Performance and displacement efficiency of the surfactant synergistic enhanced inclusion system for high-temperature and high-salinity reservoirs
Zhou B. Kang W. Zhang H. Li X. Yang H. Jiang H. Sarsenbekuly B. Li Z. Zhang X. Zhang X. Cao X. Xu Y.
1 March 2025American Institute of Physics
Physics of Fluids
2025#37Issue 3
With continued water injection development, most oilfields have entered high and ultra-high water-cut stages.
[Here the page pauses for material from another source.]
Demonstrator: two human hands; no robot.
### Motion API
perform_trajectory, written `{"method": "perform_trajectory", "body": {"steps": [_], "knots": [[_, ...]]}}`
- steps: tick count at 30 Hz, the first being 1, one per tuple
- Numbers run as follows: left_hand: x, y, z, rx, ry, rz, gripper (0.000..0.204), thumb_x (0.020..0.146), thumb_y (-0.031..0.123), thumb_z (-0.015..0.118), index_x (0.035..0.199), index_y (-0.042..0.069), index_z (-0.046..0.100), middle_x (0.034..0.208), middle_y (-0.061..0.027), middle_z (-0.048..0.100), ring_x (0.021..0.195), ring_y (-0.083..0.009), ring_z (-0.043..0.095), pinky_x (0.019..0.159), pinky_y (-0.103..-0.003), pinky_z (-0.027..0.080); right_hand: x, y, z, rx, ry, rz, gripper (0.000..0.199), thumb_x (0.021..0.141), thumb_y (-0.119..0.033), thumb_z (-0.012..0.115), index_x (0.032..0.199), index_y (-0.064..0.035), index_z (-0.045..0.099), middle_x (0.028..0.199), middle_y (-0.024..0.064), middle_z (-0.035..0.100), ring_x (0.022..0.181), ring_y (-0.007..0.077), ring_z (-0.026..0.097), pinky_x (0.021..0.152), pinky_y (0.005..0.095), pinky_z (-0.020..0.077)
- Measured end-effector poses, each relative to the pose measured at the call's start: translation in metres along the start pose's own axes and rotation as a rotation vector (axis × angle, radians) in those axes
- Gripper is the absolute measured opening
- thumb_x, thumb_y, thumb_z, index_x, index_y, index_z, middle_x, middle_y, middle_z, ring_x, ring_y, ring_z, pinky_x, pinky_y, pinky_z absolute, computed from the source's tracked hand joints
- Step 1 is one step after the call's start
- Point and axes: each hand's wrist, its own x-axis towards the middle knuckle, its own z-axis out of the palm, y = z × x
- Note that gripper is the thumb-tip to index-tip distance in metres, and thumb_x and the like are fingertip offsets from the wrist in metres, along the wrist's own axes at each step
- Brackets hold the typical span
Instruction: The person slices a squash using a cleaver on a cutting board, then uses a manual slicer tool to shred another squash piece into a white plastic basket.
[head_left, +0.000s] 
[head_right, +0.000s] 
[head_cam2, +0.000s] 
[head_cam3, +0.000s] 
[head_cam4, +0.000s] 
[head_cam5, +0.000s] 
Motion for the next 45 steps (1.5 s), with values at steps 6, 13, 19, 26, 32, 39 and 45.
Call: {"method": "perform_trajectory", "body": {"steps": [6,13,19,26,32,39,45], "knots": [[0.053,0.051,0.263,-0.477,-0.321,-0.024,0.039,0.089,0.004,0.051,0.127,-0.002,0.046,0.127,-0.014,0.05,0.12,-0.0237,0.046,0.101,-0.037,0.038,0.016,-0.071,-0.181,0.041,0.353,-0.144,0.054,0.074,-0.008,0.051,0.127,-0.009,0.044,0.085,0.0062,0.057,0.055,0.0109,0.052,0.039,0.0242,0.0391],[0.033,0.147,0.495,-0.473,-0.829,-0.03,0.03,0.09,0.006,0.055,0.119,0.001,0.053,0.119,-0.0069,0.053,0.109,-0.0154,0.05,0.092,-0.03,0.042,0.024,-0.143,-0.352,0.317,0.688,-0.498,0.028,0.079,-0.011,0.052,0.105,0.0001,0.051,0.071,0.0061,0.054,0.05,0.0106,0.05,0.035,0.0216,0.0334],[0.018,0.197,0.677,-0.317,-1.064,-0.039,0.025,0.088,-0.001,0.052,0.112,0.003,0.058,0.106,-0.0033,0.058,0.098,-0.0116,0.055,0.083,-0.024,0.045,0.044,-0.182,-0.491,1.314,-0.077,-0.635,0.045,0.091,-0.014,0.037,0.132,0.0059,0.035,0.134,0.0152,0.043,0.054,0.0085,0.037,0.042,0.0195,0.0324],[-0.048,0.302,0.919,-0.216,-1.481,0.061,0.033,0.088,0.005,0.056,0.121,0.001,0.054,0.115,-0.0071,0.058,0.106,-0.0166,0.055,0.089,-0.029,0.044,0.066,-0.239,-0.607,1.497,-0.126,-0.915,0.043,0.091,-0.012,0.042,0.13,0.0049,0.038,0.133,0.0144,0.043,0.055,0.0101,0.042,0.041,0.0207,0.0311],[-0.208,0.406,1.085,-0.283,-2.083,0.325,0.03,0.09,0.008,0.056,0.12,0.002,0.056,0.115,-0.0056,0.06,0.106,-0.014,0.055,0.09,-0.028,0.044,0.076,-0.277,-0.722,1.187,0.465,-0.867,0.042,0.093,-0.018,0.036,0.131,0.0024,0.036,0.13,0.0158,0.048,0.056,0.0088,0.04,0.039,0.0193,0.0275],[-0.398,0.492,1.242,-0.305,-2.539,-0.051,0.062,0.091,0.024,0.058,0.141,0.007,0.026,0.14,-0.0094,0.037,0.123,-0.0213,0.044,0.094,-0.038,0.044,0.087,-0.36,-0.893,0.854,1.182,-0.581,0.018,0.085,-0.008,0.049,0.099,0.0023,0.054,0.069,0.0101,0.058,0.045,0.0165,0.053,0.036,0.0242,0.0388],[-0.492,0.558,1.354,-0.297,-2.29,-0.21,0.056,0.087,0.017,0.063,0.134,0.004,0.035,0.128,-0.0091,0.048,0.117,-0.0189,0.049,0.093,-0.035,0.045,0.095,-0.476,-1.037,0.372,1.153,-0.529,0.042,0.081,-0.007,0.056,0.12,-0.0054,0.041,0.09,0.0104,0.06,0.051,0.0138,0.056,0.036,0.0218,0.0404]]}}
To address the issue of poor thermal and salt resistance in conventional polymer flooding systems, a salt-tolerant amphiphilic polymer-based supramolecular inclusion system was developed, incorporating a surfactant as a synergistic agent to reduce oil-water interfacial tension (IFT) and further increase system viscosity. In this study, viscosity and oil-water interfacial tension were used as evaluation indicators to optimize the formulation of the surfactant synergistic enhanced inclusion system. The effects of factors such as temperature, inorganic salts, and pH on the apparent viscosity and interfacial tension of the system were systematically examined. Dynamic light scattering and a one-dimensional core physical model were employed to study the emulsification performance and oil displacement efficiency of the system. The results indicate that the surfactant synergistic enhanced inclusion system exhibits excellent thickening ability and IFT reduction under high-temperature and high-salinity conditions (85 °C, 20 × 104 mg·L−1). The rheological properties and IFT reduction capability of the system are both pH-responsive, with optimal performance observed in neutral to alkaline conditions, suggesting a broad application range. The surfactant synergistic enhanced inclusion system not only reduces the water cut but also improves oil-washing efficiency through emulsification, achieving an ultimate recovery rate of 60.13% with an enhanced oil recovery (EOR) of 24.75%. These findings demonstrate that this system is a promising alternative for enhancing oil recovery in high-temperature and high-salinity reservoirs.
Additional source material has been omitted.